You’d think a fifteen year old franchise could offer up more than a sampler plate of plots and themes from other films. Of course, you might also think a 3D cartoon should attempt to appeal to children. Sure, I suppose it does, sorta, assuming your child is into – yoga, pressurized systems, tectonic plate movement, young adult independence, weddings, anniversary reminders, decisions to procreate, searching for love and so many more rugrat-appropriate discussion topics.
Aw, man, I so remember that! I would be, like, in second grade … after taking a steam and balancing my checkbook, I just loved to gab about weddings and yoga. Man, those were the days!
Seriously, do you even understand what kids are?
Now, none of these topics were handled well, of course. Perhaps the two directors and three writers of this film felt that as long as the issues were handled so that a five-year-old could understand them, that same five-year-old would also appreciate them.
Ice Age: Collision Course is like a 99 cent emporium run by a busybody. “You want conflict? We got conflict! You want elephant? We got elephant! You want butt jokes? We got butt jokes!” Every five minutes this franchise adds a new theme and a new character – a new character you can’t kill off and won’t leave, I might add – which is a pretty good trick for a population living in an Ice Age.
This time around, Manny and Ms. Manny (voices of Ray Romano and Queen Latifah) find their child all grown and ready to leave the mammoth nest, so-to-speak. In case this material seems too adult, the film added several ice hockey sequences. Yes, mammoths and ice hockey and not-at-all borrowing from a really good animated film from 2015. They also made the daughter’s beau an idiot … so that if you’re not alienating the younger audience by talking parental issues, you can alienate the elder audience by parading about an immature son-in-law. Meanwhile, Sid the Sloth (John Leguizamo) is still looking for love while Diego and Santa Ana, or whatever her name is (Denis Leary and Jennifer Lopez) are considering adoption … and their opossum pals are still seeking approval … and the one-eyed weasel has discovered a monolith describing the next extinction … and there are angry dinobirds after them … and quasi-squirrel Scrat is in outer space. Yes, outer space. In a film about prehistory, and one that openly discussed adult-level Earth science, there were ice hockey, omens and space travel.

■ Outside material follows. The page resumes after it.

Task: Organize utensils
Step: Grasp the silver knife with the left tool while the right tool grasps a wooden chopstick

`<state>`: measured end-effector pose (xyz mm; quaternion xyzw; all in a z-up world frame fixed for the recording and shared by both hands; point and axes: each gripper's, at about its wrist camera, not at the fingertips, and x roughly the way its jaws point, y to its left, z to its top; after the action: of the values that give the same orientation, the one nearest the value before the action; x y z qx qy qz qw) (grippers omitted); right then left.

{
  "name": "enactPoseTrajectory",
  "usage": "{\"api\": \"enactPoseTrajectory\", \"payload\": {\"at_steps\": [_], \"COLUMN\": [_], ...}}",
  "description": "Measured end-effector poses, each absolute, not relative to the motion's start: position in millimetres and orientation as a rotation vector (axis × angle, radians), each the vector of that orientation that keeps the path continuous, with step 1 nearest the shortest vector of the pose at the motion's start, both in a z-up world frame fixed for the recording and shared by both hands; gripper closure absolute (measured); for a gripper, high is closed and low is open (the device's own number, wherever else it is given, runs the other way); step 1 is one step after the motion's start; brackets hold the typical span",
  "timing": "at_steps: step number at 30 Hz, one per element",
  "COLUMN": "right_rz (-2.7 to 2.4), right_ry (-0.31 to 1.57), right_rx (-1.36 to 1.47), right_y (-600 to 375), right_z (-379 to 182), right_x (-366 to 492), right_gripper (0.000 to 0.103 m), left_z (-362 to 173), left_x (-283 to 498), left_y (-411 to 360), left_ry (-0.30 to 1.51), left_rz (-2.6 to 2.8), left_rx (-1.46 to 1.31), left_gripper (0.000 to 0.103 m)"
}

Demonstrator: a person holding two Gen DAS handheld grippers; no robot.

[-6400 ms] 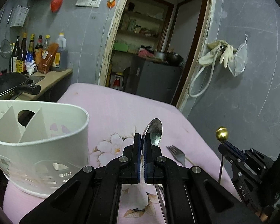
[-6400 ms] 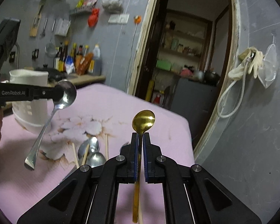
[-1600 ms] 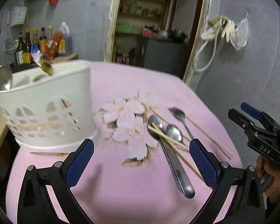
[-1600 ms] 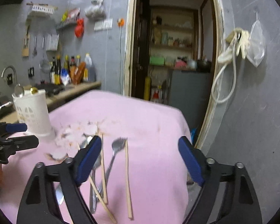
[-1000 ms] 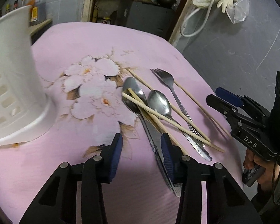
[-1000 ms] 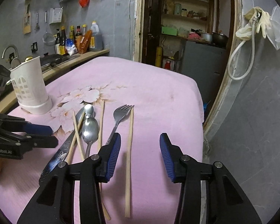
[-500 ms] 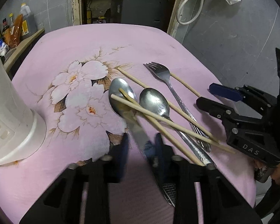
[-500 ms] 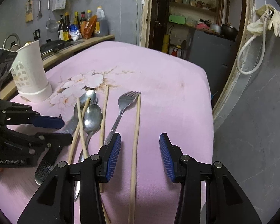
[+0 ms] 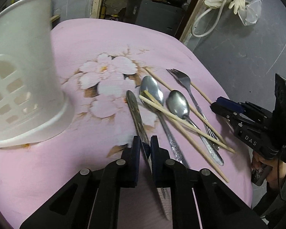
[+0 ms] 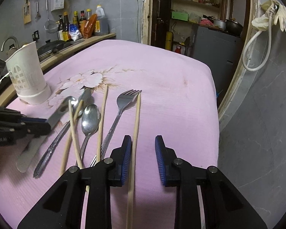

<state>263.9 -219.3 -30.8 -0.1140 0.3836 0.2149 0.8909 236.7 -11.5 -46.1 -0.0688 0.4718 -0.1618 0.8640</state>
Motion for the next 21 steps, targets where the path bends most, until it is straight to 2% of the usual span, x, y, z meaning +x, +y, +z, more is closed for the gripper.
{"api": "enactPoseTrajectory", "payload": {"at_steps": [12, 18, 21], "right_rz": [0.437, 0.438, 0.445], "right_ry": [0.804, 0.819, 0.823], "right_rx": [-0.341, -0.365, -0.342], "right_y": [-200, -195, -199], "right_z": [-34, -35, -35], "right_x": [281, 293, 294], "right_gripper": [0.08, 0.08, 0.079], "left_z": [-38, -39, -41], "left_x": [230, 230, 233], "left_y": [-37, -48, -55], "left_ry": [0.999, 0.999, 0.999], "left_rz": [-0.288, -0.264, -0.256], "left_rx": [0.07, 0.156, 0.187], "left_gripper": [0.09, 0.084, 0.077]}}
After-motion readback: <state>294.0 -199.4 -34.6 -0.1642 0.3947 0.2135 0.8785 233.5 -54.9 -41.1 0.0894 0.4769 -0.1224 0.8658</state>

You know what? Scrat needs to eat the freaking nut. Stop burying it, just eat it. I know there’s an age-old comic tradition of cartoon characters who fail to grow, but, let’s face it – Elmer Fudd needed to take up fishing, Wile E. Coyote needed to start ordering take-out, and Popeye needed anger management counseling. Failure to grow did these folks no good. Scrat needs to eat the acorn and move on. There is no storage for winter when winter is several eons in length.
I give Ice Age: Collision Course credit for being a touch better than the last Ice Age iteration in that there’s a small possibility I might remember something that happened in this film … mostly because it probably already happened in somebody else’s film.
Look, team Ice Age, when I go to a 3D cartoon, should I expect a lecture on parental growth?
“Pixar does it”
Yes, but we’re not talking about Pixar; we’re talking about you, IACC, and your shameless cribbing of Inside Out-takes. First and foremost in a film aimed at children, you have to put something on screen that child will like. Did you do that?
“Errr … ummm”
This isn’t a grilling. Just tell me, what might a child get out of this film?
“Fluffy cartoon characters!”
There ya go. But how is that different from three other Ice Age films?
“More of them!”
And a child will like this? More named characters, each with five-to-ten lines of forgettable dialogue?
“Wait. How about space! Yeah, Scrat in space! That’s fun! Children will love that, and there’s a ton of it!”
Why, yes. Yes, there is. And in a film with, quite literally “Ice Age” in the title, implying pre-historic Earth, crude tools, and natural survival, you devoted a healthy 20-25 minutes to a squirrel in a spaceship. And this is the highlight of Ice Age: Collision Course? This is what children will be talking about and clamoring for again and again?
“YES! Yes it is!”
Why didn’t you just make a film called Scrat in Space?
The Saga of Manny
Manny the mammoth was alone once upon
He used to cry, “hey, get off my lawn!”
He found him some friends, a sloth and a ‘ger
And baby and lady, but it didn’t stop ther
Got him a weasel, a granny, a vark
And three giants rocs for a walk in the park
He got him two possums, a bat and a gnu
I’m not even sure if the latter is true
Point is, my friends, he’s no longer alone
His world may be Ice, but his heart is not stone
Five times have found this behemoth in flix
Please, people, please, we don’t need number six
Rated PG, 94 Minutes
D: Mike Thurmeier, Galen T. Chu
W: Michael J. Wilson and Michael Berg and Yoni Brenner
Genre: See what sticks
Type of person most likely to enjoy this film: Assuming he/she exists, the person who cannot get enough of the Ice Agers
Type of person least likely to enjoy this film: “Why another sequel? Why?!”